## To do
Lines before the one containing "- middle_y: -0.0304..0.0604" are excluded; retype that line and all remaining lines of the material exactly.

## Provided data
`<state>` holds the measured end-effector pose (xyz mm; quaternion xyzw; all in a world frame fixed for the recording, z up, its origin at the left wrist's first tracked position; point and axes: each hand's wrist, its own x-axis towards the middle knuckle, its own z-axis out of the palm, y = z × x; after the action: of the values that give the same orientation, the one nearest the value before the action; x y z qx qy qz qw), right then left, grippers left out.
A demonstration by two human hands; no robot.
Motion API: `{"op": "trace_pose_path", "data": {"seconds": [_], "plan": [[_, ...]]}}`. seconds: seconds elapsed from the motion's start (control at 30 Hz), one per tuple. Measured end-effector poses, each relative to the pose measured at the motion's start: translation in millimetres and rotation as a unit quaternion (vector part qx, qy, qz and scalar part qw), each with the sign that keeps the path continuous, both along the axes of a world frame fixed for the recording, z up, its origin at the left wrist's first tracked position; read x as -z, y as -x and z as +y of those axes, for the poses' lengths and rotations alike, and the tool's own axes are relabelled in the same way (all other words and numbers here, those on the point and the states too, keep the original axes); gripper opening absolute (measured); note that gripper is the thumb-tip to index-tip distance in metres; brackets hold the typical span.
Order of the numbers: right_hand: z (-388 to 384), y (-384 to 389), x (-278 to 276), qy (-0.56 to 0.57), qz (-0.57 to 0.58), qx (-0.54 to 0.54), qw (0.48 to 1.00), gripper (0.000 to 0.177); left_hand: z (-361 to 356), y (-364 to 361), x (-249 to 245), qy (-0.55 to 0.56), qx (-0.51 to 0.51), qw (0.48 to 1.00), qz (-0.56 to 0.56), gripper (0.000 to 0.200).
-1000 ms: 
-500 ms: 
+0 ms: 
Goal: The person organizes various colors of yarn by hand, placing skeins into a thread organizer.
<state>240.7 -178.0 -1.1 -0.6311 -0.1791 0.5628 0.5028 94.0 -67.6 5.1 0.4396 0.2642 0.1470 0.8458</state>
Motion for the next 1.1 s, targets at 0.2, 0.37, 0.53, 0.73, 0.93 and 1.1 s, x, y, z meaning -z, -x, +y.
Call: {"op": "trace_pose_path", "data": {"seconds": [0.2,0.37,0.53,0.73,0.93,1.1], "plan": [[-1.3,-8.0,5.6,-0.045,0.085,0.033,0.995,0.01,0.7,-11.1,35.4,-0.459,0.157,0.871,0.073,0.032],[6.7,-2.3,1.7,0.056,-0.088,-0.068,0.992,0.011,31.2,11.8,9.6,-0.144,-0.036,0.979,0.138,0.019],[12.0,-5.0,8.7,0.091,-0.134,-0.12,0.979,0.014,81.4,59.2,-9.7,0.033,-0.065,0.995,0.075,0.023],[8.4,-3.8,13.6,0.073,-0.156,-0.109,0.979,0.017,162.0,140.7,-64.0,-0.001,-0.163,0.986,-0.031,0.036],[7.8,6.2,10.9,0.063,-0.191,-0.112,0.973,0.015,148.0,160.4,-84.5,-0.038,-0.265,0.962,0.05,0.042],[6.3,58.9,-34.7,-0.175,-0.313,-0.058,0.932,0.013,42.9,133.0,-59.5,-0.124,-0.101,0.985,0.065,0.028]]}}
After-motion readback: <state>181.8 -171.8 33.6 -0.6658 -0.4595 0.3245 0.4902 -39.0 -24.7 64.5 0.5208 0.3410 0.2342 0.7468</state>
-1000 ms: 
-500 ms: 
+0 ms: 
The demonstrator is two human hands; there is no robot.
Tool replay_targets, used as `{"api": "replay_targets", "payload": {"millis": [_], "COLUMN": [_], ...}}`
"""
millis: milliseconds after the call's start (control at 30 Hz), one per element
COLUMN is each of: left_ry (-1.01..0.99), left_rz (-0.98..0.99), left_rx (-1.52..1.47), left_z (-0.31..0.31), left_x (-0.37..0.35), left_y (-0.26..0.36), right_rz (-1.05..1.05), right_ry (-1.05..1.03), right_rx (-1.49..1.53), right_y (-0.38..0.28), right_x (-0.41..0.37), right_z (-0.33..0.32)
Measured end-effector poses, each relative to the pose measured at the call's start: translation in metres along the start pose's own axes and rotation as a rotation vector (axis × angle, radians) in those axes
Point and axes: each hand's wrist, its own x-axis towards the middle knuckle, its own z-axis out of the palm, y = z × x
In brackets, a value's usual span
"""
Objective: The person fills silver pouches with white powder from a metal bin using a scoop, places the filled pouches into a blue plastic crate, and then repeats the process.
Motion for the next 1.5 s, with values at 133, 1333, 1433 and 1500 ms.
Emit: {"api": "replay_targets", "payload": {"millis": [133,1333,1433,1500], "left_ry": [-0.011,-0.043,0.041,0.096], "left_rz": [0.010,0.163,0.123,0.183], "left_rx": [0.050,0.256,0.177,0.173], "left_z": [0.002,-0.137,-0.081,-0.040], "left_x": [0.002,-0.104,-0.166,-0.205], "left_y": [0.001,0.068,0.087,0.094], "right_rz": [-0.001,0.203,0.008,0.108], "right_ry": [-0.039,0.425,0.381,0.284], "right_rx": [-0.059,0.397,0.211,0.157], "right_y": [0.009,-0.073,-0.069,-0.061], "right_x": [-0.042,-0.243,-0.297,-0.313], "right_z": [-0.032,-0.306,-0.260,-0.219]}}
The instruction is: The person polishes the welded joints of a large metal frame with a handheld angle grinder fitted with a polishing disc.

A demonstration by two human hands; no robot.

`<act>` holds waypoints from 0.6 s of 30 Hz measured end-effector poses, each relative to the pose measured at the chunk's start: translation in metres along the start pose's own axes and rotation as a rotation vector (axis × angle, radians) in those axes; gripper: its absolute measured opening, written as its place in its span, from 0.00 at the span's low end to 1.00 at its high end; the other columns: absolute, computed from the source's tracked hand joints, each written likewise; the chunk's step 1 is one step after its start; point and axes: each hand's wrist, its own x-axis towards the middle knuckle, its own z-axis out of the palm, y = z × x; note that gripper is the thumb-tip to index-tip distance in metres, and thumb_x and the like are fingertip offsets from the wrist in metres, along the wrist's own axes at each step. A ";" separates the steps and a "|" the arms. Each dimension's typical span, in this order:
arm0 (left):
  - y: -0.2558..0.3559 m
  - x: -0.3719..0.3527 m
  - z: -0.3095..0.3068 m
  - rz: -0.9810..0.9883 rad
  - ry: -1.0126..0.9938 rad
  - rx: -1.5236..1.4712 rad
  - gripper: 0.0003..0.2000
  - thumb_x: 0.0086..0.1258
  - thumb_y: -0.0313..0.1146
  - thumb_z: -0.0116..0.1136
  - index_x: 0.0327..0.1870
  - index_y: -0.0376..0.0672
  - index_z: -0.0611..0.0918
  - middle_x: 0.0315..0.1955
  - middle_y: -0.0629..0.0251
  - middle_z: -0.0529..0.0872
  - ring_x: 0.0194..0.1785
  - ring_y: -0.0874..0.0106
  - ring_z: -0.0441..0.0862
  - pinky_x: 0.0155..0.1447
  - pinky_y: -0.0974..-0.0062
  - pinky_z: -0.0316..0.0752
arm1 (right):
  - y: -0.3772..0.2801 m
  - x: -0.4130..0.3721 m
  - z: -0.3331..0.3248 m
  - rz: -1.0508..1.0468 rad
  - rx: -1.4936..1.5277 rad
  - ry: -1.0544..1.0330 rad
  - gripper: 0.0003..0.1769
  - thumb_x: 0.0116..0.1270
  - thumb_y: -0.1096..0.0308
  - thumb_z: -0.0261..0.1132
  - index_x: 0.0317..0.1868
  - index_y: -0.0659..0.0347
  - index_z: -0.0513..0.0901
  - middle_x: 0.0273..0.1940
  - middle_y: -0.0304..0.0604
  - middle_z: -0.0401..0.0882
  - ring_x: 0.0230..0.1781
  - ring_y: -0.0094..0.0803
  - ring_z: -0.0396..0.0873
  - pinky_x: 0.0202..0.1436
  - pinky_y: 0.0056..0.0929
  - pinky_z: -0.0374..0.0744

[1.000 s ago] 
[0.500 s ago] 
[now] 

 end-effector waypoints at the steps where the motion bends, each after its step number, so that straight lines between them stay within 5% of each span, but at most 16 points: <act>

## Exercise result
  - middle_y: -0.0304..0.0604
  - middle_z: -0.0401..0.0882
  - ring_x: 0.0230..0.1781
  - ring_y: -0.0094..0.0803
  - ring_z: -0.0396..0.0873
  - pinky_x: 0.0202..0.1436
  - pinky_y: 0.0056..0.0929
  - pinky_z: -0.0374..0.0744

[1.000 s ago] 
[0.500 s ago] 
[now] 

 end-effector waypoints at the steps where the motion bends, each after its step number, so that straight lines between them stay within 5% of each span, but at most 16 points: <act>

The work on this exercise is done.